Brief> Your answer should consist of each line below that includes the word "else".

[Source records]
***

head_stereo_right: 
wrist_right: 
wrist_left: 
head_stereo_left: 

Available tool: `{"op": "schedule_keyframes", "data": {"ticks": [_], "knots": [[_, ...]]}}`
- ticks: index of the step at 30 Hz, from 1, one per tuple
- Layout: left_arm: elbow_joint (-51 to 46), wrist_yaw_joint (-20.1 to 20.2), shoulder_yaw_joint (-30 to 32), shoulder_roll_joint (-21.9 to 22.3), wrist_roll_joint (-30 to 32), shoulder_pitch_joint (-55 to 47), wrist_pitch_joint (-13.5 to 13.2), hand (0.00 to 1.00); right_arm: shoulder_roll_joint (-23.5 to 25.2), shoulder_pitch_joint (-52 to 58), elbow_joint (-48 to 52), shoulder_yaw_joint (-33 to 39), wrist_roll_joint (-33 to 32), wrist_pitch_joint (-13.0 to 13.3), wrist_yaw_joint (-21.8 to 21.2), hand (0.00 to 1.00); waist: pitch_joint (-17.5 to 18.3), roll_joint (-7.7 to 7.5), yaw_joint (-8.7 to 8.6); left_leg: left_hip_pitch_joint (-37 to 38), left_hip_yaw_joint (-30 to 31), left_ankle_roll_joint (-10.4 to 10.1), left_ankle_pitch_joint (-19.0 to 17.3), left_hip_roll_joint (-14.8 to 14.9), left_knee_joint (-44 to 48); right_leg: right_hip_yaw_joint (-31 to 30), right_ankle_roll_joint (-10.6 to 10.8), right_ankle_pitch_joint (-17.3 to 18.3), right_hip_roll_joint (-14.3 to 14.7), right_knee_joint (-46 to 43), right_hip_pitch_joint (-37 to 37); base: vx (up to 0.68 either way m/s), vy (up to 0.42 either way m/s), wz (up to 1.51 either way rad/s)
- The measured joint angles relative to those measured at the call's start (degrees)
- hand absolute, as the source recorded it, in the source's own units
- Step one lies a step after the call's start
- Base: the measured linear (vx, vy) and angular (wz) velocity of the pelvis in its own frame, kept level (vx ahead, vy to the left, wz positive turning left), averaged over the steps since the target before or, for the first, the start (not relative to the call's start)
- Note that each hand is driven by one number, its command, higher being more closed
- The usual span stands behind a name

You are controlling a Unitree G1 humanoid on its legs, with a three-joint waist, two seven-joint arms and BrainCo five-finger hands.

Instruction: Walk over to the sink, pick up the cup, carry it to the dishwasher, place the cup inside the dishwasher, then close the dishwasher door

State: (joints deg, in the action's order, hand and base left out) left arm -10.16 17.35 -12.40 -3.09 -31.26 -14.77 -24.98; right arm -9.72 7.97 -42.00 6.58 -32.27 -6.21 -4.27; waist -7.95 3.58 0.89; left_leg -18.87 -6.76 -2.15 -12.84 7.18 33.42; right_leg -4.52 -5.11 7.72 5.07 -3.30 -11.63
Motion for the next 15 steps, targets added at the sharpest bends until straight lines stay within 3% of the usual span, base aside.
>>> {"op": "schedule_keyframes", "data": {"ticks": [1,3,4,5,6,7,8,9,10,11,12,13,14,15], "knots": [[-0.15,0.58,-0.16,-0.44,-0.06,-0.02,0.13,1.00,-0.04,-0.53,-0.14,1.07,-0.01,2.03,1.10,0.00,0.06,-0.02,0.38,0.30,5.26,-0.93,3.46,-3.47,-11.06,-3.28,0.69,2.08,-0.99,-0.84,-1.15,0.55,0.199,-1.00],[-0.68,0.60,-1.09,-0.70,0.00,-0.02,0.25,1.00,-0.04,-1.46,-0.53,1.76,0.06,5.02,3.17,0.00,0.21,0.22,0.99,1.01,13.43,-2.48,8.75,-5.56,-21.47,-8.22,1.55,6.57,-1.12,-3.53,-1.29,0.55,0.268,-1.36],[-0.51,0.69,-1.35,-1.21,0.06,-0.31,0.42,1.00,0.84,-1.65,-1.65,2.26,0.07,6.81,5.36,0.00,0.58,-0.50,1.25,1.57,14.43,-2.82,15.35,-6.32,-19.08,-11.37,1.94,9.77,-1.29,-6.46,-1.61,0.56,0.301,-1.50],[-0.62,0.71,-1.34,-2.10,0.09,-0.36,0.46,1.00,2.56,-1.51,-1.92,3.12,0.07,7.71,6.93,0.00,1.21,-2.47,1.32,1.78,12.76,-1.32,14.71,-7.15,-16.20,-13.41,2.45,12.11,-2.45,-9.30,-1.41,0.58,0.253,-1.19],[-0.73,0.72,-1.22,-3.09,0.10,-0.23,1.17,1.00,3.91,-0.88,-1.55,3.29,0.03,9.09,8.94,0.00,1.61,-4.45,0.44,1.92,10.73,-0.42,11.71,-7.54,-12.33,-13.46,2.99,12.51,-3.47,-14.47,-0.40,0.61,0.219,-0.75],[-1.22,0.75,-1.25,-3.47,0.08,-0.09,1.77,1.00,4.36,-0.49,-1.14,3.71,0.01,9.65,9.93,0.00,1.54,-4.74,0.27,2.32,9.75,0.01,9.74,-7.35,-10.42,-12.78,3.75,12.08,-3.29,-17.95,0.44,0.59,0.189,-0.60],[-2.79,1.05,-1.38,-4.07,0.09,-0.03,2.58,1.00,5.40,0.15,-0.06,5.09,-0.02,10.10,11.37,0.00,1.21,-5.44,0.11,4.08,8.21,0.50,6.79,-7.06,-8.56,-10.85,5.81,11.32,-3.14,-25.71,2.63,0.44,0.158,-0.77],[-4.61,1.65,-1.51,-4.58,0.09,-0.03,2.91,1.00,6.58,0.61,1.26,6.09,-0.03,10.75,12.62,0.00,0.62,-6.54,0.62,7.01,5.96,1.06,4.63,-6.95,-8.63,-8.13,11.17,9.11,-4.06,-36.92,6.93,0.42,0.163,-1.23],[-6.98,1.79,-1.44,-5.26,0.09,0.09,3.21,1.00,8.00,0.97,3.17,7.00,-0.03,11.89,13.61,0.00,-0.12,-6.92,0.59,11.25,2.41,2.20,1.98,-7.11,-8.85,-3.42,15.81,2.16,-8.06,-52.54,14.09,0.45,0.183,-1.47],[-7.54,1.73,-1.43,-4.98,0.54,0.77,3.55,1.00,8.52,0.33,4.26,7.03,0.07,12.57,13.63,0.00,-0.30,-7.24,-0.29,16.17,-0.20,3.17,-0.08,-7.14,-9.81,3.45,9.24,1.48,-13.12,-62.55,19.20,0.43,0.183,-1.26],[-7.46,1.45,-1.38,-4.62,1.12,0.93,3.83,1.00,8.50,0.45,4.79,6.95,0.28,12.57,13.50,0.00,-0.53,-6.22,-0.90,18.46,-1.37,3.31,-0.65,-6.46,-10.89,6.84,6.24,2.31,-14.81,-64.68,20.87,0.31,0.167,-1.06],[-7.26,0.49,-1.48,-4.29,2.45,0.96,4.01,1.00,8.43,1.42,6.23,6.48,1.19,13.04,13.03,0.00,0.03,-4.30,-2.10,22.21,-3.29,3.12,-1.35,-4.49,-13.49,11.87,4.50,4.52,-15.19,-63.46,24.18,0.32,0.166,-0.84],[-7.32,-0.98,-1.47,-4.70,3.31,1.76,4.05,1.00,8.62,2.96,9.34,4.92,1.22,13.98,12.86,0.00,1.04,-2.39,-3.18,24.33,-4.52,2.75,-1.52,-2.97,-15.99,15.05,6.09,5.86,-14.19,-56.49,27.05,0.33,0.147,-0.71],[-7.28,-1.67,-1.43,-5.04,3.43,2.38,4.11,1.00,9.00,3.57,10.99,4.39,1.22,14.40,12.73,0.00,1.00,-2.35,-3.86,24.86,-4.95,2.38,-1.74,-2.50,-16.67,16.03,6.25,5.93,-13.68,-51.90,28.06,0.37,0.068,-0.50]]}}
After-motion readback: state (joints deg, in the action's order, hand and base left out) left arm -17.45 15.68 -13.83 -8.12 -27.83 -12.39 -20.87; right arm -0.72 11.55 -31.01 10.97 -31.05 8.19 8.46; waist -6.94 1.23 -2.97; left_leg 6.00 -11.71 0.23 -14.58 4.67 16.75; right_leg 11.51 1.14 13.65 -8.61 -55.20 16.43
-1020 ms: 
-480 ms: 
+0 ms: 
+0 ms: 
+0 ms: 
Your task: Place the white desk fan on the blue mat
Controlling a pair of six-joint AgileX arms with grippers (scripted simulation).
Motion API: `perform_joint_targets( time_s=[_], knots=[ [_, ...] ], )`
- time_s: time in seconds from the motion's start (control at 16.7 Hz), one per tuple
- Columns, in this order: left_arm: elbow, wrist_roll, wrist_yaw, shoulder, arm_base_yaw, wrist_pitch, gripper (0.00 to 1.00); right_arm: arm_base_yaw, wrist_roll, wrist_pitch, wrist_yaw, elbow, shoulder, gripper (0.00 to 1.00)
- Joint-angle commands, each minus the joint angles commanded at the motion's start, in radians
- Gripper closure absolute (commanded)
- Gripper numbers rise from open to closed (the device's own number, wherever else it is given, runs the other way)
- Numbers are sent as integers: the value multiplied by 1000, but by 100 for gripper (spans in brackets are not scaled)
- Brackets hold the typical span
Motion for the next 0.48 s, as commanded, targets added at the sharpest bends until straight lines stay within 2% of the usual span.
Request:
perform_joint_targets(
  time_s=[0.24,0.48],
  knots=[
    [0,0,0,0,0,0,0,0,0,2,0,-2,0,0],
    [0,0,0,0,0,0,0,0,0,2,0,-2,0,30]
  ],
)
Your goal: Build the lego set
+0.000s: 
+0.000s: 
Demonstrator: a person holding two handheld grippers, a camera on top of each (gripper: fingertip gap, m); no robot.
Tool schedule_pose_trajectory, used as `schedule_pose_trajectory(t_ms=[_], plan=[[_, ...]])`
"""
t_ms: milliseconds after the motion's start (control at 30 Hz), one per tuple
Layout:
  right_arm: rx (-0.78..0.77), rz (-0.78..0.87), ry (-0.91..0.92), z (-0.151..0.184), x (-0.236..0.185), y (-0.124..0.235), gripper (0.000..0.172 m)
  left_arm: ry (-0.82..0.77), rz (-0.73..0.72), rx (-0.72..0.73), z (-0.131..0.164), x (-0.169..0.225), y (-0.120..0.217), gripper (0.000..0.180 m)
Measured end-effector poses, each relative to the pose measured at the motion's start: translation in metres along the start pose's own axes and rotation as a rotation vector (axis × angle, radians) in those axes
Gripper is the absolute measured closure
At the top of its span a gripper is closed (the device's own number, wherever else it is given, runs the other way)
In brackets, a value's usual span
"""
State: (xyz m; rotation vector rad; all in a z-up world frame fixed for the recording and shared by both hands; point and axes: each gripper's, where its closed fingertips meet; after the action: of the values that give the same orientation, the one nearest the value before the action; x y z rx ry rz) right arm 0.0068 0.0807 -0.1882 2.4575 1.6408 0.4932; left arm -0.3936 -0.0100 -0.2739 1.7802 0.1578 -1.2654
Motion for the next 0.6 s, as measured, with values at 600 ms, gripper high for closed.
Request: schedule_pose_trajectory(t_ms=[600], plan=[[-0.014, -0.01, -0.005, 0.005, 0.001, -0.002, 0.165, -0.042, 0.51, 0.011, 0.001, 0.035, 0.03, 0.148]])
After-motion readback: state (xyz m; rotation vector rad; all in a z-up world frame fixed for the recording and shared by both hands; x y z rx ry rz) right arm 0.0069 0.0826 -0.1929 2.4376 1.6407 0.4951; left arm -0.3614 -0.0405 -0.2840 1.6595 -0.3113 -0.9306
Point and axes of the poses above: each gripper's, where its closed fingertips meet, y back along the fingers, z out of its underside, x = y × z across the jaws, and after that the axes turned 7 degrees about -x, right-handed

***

Reply>
- Gripper numbers rise from open to closed (the device's own number, wherever else it is given, runs the other way)
At the top of its span a gripper is closed (the device's own number, wherever else it is given, runs the other way)

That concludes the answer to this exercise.